Un tagliere di salumi di qualità prevede scelte editoriali che la maggior parte dei taglieri informali ignora. La prima decisione: coerenza regionale contro varietà mirata. Un tagliere coerente (tutto italiano, tutto spagnolo, tutto francese) racconta un'unica storia regionale e utilizza abbinamenti complementari: tagliere italiano: prosciutto di Parma, mortadella, salame Milano, Parmigiano Reggiano, fichi freschi, pane italiano croccante, Barolo o Chianti.
Spagnolo: Iberico bellota, chorizo, Manchego, membrillo, mandorle, Tempranillo o sherry. Francese: jambon de Bayonne, saucisson sec, pâté de campagne, cornichons, senape in grani, Beaujolais. Un tagliere misto include prodotti di diverse tradizioni, ma perde la coerenza gastronomica in cambio dell'ampiezza: fattibile, ma più difficile da bilanciare bene.
La seconda decisione: la quantità. Calcolate 50-110 g di salumi a persona come antipasto, 110-170 g come pasto leggero. Includete sempre sia tagli interi (fette tipo prosciutto crudo) che salumi fermentati (rondelle tipo salame) per una varietà di consistenze.
È sempre bene includere un'opzione "tranquilla" (mortadella, prosciutto cotto, salame delicato) accanto a prodotti dal sapore più deciso (bellota iberica, finocchiona, soppressata calabrese). La terza decisione: i contorni. Gli elementi non salumi completano l'esperienza gustativa: pane croccante (universale), un formaggio (Parmigiano, Manchego o mozzarella a seconda della tradizione regionale), un elemento dolce (fichi, miele o cotognata), un elemento acido (cetriolini, senape o peperoni piparra) e, eventualmente, frutta secca (mandorle o pistacchi) e olive.

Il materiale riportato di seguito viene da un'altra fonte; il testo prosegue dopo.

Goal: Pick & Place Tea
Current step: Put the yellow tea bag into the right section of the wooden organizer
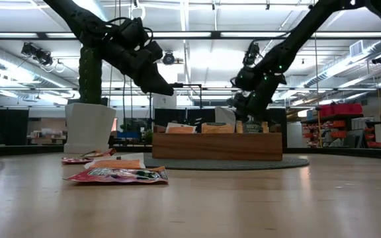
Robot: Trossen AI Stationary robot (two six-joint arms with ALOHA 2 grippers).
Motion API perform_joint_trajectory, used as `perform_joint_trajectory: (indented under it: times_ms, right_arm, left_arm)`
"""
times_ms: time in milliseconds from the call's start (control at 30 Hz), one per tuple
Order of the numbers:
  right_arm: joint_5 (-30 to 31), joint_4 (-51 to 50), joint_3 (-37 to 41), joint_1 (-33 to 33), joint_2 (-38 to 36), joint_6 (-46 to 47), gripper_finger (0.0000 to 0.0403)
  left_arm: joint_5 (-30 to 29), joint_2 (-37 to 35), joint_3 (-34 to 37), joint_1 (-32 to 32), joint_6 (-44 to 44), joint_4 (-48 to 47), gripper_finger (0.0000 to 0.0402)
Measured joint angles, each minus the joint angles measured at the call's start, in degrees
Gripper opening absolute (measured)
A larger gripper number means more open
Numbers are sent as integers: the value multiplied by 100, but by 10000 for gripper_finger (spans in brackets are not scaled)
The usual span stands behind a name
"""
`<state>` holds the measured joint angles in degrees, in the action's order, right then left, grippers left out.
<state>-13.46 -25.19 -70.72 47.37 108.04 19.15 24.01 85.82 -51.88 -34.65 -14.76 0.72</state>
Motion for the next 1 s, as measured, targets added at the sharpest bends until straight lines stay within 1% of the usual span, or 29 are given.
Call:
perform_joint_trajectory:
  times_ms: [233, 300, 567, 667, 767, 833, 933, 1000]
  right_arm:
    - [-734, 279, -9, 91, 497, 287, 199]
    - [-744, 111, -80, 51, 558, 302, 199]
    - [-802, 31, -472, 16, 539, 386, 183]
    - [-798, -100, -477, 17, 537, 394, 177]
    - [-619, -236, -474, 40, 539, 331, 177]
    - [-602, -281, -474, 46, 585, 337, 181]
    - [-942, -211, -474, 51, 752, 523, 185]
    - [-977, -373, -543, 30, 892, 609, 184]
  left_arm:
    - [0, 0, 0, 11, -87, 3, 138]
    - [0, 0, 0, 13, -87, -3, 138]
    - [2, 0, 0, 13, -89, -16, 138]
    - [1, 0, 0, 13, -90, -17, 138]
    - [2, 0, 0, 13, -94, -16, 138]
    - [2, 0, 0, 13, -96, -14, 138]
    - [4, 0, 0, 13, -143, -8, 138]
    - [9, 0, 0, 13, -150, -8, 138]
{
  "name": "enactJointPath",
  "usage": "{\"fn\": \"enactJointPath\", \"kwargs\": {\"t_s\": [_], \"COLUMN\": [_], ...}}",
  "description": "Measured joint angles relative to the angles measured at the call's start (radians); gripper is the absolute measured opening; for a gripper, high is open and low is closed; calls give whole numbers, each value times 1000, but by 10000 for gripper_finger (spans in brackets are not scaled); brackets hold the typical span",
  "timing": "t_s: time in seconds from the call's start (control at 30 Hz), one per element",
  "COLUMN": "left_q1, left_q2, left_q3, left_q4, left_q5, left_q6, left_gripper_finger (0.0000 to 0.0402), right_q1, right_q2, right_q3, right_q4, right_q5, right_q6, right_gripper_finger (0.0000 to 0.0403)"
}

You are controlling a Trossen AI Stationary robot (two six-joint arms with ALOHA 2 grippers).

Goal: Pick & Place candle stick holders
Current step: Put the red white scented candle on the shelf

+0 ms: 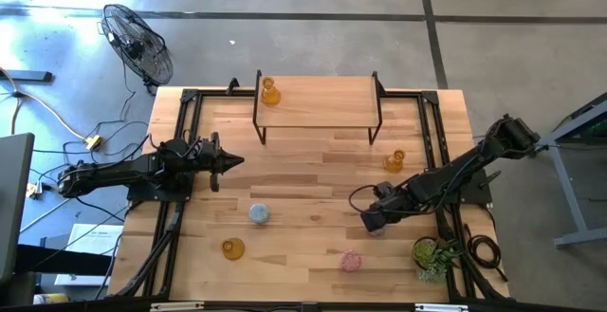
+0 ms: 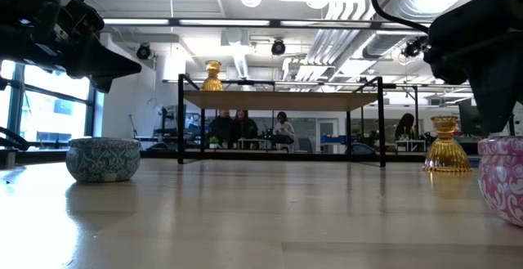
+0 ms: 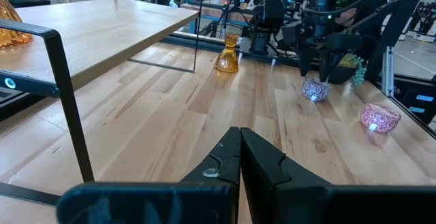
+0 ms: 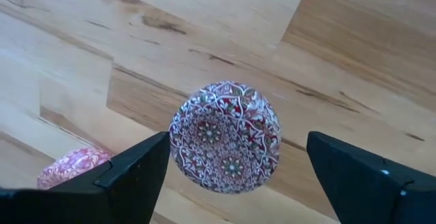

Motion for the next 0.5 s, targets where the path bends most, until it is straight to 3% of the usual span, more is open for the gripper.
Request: {"fn": "enactJointPath", "kwargs": {"t_s": [0.5], "left_q1": [0], "left_q2": [0], "left_q3": [0], "left_q4": [0], "left_q5": [0], "left_q6": [0], "left_gripper_finger": [3], "right_q1": [-3], "right_q2": [30], "right_q3": [0], "right_q4": [45], "right_q5": [4], "right_q6": [1], "right_gripper_finger": [342]}}
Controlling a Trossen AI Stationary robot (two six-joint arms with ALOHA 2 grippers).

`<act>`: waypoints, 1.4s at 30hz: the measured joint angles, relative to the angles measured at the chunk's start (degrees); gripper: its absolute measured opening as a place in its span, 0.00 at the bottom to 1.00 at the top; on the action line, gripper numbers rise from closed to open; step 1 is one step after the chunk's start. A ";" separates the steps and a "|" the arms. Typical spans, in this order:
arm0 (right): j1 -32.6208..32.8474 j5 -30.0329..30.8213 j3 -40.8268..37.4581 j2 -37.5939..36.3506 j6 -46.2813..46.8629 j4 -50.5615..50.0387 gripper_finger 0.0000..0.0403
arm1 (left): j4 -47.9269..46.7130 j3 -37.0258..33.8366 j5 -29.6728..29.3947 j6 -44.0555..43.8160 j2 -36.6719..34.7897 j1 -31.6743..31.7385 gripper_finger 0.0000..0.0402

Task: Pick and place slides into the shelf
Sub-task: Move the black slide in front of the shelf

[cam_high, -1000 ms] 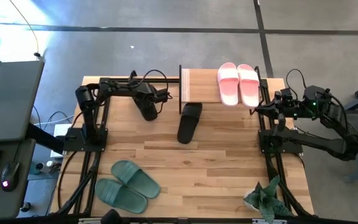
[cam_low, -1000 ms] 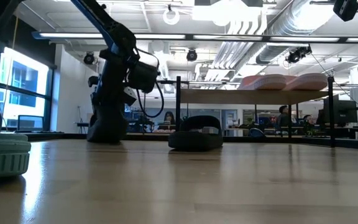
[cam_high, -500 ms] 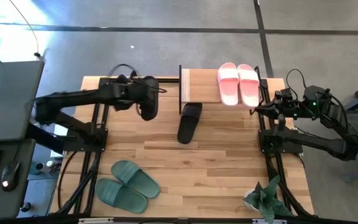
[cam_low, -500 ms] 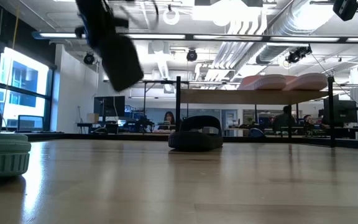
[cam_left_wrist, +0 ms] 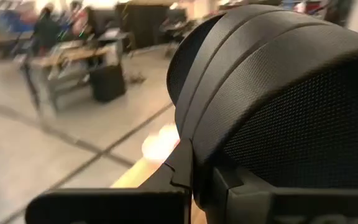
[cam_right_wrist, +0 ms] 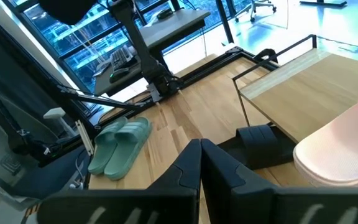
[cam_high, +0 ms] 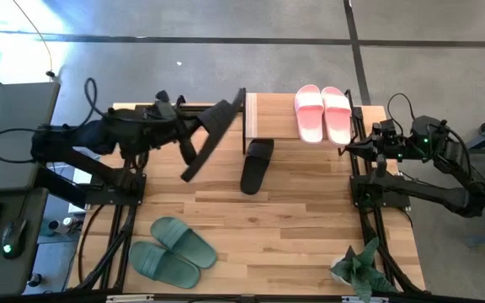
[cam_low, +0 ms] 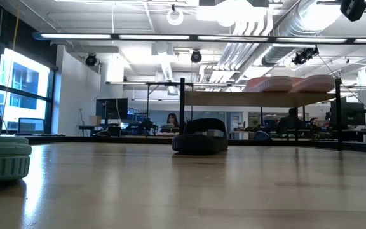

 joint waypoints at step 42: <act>-0.01 0.06 -0.02 -0.01 -1.18 -0.78 0.00 | -23.59 39.66 -13.66 10.98 74.41 0.53 0.00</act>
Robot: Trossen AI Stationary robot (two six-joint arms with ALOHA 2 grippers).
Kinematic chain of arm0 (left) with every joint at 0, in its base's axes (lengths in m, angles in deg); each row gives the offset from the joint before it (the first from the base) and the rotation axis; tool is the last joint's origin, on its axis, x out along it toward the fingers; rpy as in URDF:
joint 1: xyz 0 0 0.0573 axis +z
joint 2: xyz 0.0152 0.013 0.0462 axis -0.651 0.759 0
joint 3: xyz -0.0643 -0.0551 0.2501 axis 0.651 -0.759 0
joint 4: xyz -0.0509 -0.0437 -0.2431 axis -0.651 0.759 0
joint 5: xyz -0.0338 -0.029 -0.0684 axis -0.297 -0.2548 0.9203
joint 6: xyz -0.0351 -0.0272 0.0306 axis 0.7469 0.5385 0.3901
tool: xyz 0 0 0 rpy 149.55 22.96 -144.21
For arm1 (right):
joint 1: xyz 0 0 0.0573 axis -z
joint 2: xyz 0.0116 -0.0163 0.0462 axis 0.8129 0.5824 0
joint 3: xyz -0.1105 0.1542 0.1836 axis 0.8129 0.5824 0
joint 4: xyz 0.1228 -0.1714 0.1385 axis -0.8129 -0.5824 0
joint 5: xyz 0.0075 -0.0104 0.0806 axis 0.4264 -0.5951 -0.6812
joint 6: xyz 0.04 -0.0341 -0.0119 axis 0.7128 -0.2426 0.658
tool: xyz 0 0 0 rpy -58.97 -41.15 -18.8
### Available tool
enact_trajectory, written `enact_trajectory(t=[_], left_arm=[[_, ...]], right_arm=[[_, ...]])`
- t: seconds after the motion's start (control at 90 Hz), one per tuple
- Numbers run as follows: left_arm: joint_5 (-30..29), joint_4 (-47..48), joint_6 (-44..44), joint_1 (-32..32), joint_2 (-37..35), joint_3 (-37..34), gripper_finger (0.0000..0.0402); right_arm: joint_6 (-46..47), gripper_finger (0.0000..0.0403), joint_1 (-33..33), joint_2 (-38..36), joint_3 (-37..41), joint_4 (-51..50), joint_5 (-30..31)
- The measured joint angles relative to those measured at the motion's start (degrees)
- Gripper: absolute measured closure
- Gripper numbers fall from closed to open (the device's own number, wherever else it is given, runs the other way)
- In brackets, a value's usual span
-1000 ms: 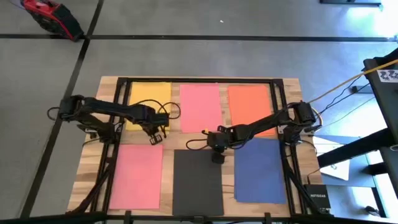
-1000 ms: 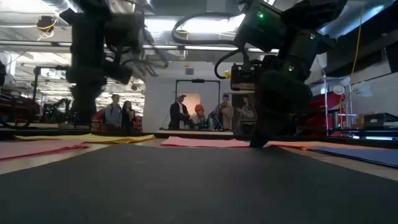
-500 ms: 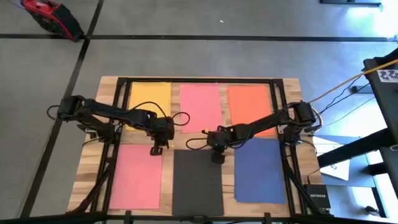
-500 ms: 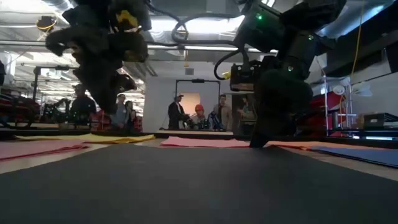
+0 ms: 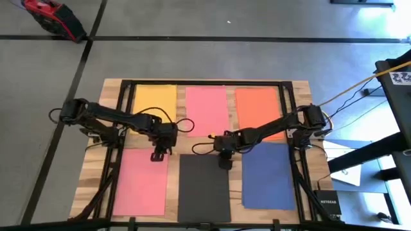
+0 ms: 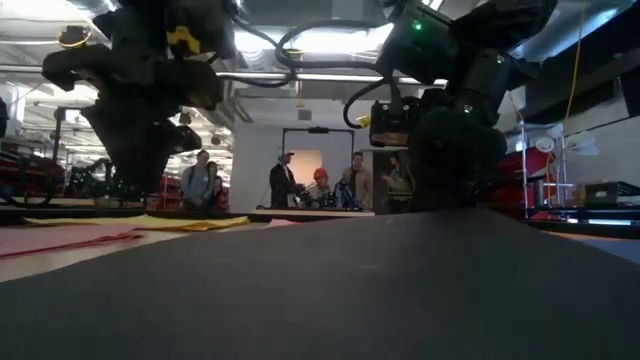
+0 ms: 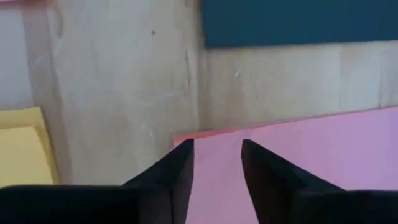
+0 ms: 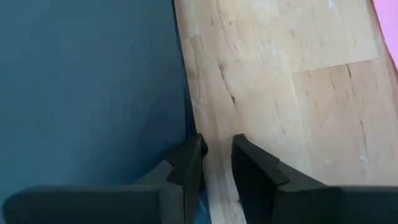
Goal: Organize paper
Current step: Stack the yellow paper on the top of the yellow paper, then stack the pink paper on top of the pink paper
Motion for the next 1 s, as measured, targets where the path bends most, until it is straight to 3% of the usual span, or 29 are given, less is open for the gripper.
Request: enact_trajectory(t=[0.3,1.0], left_arm=[[-0.2,0.1,-0.2,0.9,2.1,0.0,0.0253],[-1.7,-4.4,-1.6,0.9,2.3,-4.7,0.0252]], right_arm=[[-1.5,0.0323,0.0,-0.9,-2.1,-3.4,0.7],[-5.3,0.0323,0.0,-1.2,-7.7,-11.1,2.3]])
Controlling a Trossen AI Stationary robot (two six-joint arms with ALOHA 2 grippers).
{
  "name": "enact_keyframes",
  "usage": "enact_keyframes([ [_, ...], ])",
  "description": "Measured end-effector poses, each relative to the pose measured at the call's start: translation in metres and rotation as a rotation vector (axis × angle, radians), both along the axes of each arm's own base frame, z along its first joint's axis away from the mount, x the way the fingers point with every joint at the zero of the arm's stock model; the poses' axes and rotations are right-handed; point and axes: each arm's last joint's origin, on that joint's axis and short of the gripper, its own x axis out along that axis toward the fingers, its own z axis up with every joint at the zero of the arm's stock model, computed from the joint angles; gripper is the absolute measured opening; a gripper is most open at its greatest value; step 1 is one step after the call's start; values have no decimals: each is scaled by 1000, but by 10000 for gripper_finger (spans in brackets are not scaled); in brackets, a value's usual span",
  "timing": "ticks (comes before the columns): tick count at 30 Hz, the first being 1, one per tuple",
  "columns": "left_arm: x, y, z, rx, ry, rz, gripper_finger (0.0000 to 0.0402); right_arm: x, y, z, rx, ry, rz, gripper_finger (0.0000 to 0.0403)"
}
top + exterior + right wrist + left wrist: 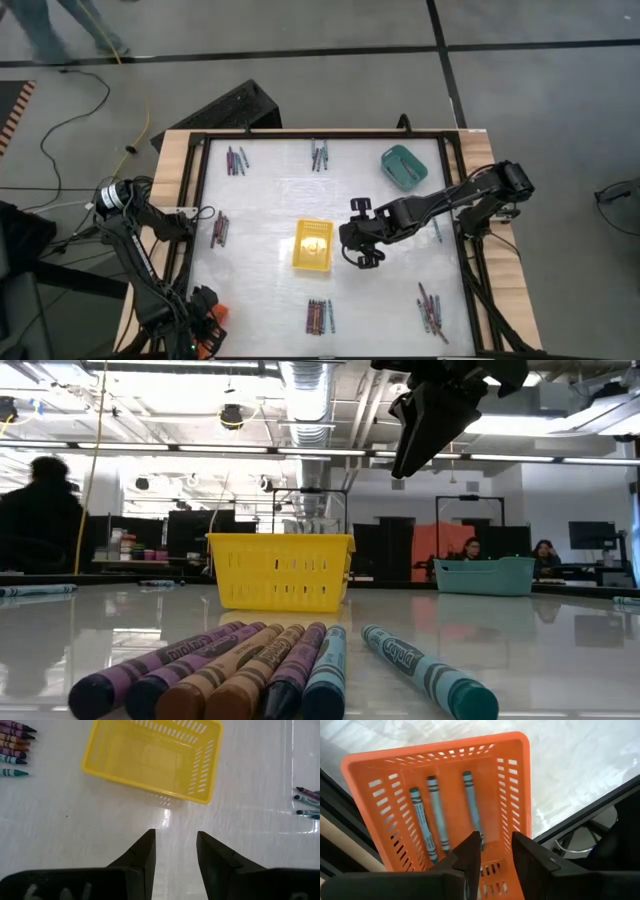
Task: Sort crayons
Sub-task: Put the dark blue crayon into the orange basket, then put the brown crayon into the green bin
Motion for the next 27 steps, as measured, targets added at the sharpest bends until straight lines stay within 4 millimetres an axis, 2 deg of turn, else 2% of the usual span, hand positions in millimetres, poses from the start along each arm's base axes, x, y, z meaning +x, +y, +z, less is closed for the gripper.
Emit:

Presentazione: lasciare spazio tra i prodotti in modo che i visitatori possano identificarli; affettare più sottilmente che spessi (i salumi vanno affettati sottilissimi per i tagli interi, di spessore normale per i salami); fornire posate separate per ogni prodotto (per evitare la contaminazione incrociata dei sapori); servire a temperatura ambiente fresca (15-18 °C, non freddo di frigorifero). L'ordine di servizio classico prevede di procedere dal più delicato al più deciso, dal più leggero al più ricco, dal meno grasso al più grasso: tagliere italiano: prosciutto → mortadella → salame Milano → finocchiona → coppa. Terminare sempre con il prodotto più intenso o ricco.
Il formaggio è esposto separatamente dai salumi, ma sullo stesso tagliere; i visitatori si soffermano ad osservare da una parte all'altra.